The reduction marks a stark shift for Powell and his colleagues. They had previously projected no change in rates during 2020, remaining on the sidelines during a U.S. election year, after lowering their benchmark three times in 2019 to a range of 1.5% to 1.75%.
Clarida Stance
As recently as last week, some officials, including Vice Chairman Richard Clarida, had indicated they thought it was too soon to respond to the virus. They pledged to monitor the situation, but argued monetary policy was already easy and the fundamentals of the economy strong with unemployment near a 50-year low.
But as the number of reported cases of the virus rose around the world in recent days and the U.S. reported its first fatality, traders increasingly bet the Fed would step in to shore up confidence and keep credit flowing. Powell seemed to cement that view with his emergency statement on Friday, which lent some support to stocks.
Powell has staked his chairmanship on sustaining the expansion, words he has used to describe the essential mission of the FOMC, the Fed’s rate-setting panel. Despite the limited ability of monetary policy to ease the impact of a public health emergency, the rate cut could help sustain consumer and business sentiment. Lawmakers are working on a $7.5 billion virus response bill, another reminder that critical fiscal policy can take weeks to move through Congress.
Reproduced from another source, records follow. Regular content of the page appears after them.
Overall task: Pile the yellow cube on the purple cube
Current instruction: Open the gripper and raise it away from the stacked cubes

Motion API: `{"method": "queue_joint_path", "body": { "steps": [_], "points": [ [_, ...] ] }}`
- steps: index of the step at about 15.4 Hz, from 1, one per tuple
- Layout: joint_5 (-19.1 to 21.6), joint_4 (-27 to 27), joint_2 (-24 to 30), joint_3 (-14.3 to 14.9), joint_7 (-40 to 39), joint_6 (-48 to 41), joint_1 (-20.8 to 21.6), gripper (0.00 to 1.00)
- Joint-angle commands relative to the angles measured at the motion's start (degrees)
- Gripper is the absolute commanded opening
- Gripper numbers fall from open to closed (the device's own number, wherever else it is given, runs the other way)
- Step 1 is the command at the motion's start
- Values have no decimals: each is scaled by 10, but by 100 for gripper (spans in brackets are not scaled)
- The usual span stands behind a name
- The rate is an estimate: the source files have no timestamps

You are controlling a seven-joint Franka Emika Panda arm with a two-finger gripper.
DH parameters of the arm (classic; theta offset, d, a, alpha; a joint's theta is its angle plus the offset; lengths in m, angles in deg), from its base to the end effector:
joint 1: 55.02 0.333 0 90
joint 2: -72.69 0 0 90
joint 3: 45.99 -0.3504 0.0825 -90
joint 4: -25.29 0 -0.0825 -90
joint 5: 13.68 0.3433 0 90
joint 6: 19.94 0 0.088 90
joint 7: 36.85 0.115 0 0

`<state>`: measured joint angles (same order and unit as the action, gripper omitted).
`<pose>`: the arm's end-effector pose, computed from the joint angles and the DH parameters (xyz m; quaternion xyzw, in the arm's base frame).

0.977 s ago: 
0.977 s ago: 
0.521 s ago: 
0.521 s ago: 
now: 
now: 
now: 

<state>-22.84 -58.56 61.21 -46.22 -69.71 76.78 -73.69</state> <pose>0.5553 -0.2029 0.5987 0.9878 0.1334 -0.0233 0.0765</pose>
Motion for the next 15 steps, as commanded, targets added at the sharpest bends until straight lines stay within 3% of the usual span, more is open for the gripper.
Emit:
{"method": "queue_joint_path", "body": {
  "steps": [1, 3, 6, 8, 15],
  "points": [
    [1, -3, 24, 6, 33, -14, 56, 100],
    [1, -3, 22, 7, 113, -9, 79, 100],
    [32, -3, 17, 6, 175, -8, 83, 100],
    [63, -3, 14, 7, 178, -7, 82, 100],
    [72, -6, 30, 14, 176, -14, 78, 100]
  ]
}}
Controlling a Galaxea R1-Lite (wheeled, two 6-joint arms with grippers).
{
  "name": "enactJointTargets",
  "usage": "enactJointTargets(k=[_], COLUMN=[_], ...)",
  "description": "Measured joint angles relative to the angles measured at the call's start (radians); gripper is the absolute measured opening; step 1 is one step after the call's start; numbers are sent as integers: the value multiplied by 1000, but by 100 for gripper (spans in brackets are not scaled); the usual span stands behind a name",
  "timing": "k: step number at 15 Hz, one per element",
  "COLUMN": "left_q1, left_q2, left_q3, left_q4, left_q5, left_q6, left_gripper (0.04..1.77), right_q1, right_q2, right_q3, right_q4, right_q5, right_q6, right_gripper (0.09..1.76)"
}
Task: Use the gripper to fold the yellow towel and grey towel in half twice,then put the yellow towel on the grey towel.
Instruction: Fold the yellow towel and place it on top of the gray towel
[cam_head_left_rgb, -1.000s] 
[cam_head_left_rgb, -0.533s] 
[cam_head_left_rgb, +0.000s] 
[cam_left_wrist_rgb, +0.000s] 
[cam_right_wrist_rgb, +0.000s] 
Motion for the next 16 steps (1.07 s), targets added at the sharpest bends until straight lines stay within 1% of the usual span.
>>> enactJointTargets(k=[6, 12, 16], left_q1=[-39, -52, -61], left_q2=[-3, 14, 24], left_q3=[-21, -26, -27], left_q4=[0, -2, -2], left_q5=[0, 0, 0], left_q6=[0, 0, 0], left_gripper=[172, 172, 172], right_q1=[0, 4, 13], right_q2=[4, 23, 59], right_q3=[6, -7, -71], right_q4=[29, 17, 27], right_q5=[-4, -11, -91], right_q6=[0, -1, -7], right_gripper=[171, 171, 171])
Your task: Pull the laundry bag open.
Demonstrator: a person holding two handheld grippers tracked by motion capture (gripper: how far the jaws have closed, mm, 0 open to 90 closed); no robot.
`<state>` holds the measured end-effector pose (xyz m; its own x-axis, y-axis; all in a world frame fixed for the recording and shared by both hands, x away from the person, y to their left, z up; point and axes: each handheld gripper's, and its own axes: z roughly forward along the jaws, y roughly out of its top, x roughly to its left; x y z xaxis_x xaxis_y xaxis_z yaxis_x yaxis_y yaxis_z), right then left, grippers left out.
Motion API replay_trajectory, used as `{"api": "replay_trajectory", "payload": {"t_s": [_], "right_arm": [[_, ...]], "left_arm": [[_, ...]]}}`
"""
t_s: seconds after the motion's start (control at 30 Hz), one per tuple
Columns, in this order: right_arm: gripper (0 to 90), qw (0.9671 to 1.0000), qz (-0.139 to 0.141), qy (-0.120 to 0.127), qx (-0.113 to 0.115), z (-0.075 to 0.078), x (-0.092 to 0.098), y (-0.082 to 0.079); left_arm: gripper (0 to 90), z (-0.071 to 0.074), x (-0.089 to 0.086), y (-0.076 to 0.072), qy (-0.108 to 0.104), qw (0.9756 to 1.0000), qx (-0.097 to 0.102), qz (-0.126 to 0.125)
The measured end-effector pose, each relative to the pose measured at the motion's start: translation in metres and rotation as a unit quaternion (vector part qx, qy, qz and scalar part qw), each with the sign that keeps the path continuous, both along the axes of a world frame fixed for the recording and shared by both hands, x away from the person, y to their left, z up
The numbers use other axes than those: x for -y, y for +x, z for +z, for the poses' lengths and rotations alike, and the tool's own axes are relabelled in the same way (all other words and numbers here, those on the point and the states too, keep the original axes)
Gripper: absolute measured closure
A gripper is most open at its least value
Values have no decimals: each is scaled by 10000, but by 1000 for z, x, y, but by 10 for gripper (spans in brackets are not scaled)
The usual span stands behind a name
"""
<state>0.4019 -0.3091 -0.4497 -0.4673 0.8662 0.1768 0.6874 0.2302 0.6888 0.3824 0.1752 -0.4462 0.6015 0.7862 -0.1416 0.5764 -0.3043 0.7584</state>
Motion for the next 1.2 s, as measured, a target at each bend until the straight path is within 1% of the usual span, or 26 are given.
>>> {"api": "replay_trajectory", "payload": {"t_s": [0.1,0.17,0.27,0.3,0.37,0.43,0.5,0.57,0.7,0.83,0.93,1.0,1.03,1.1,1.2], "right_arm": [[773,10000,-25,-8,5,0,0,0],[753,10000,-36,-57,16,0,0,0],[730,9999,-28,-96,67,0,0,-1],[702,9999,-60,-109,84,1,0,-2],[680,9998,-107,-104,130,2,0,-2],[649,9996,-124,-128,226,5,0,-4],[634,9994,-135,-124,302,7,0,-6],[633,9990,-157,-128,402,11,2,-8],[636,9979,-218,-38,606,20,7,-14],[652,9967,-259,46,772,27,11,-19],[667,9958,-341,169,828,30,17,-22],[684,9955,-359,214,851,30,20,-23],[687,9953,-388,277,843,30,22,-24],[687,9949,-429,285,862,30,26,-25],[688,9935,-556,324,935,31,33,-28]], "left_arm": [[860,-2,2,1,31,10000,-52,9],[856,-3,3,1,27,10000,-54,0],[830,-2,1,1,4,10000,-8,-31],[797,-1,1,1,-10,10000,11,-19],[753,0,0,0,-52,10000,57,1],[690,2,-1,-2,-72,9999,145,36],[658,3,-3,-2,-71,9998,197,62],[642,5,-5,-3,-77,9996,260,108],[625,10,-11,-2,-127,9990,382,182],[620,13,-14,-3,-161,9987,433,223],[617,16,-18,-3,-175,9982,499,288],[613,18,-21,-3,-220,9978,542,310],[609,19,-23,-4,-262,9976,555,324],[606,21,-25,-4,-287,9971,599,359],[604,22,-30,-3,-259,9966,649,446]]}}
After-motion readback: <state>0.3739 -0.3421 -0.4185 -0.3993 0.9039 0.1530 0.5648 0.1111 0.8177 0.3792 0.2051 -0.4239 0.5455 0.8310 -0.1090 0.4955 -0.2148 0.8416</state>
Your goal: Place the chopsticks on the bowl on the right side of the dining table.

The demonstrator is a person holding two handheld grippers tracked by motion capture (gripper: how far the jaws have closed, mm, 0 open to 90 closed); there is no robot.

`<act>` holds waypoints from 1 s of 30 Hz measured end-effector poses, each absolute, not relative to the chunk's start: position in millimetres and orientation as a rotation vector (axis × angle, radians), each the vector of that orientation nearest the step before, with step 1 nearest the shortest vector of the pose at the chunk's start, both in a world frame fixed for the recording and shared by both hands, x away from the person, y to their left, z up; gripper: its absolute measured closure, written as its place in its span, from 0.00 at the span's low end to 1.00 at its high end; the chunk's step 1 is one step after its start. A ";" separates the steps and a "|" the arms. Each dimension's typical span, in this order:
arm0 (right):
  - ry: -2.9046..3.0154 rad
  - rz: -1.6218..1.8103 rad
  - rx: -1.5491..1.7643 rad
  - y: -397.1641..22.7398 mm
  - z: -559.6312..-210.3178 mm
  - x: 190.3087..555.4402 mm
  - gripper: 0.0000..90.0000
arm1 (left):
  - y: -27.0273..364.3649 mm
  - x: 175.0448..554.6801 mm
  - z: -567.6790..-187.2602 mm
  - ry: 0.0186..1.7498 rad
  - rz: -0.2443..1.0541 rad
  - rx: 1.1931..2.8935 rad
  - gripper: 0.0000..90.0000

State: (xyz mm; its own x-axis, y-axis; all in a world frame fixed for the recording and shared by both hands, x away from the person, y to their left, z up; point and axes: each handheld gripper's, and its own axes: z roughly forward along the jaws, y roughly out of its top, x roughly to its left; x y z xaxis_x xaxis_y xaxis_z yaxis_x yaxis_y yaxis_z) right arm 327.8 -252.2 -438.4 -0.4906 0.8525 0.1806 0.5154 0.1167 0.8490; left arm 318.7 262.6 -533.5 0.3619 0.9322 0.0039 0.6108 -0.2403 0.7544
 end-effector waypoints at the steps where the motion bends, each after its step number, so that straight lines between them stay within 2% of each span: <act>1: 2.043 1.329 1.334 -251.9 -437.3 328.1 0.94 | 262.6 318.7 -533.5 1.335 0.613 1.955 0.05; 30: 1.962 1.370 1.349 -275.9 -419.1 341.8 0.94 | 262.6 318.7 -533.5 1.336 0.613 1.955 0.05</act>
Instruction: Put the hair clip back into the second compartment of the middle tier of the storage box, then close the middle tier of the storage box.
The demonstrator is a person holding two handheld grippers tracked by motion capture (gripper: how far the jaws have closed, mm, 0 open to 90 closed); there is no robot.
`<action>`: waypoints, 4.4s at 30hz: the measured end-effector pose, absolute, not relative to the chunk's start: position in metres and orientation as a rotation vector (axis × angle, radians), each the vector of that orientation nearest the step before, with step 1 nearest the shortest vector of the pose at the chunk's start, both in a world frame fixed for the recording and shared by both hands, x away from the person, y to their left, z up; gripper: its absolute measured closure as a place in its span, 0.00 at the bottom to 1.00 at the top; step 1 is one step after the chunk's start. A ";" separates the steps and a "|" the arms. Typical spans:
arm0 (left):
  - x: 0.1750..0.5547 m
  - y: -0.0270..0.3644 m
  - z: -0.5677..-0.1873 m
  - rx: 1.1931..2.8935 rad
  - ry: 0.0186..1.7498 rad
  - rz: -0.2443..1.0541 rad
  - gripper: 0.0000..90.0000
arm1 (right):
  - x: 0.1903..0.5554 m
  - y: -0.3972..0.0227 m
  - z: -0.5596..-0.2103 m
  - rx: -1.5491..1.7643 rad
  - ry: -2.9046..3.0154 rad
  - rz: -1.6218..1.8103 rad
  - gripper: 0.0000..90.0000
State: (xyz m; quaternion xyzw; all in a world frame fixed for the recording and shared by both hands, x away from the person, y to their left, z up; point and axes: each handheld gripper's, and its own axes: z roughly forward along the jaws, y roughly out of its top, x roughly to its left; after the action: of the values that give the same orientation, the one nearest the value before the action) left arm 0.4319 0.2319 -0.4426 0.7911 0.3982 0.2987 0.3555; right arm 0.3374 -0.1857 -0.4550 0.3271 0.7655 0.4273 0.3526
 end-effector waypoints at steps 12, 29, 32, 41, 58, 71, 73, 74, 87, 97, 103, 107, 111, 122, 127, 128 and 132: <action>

Lower rates do little for factories lacking needed materials from abroad and are unlikely to spur consumers to shop if they’re scared of infection. But they do ease financial conditions by making debt payments easier to manage and by calming volatility.
Wall Street banks expect more to come from the Fed. Those at Goldman Sachs Group Inc. said on Sunday that the Fed would end up cutting its benchmark by a total of 100 basis points in the first half of this year as the world economy contracts.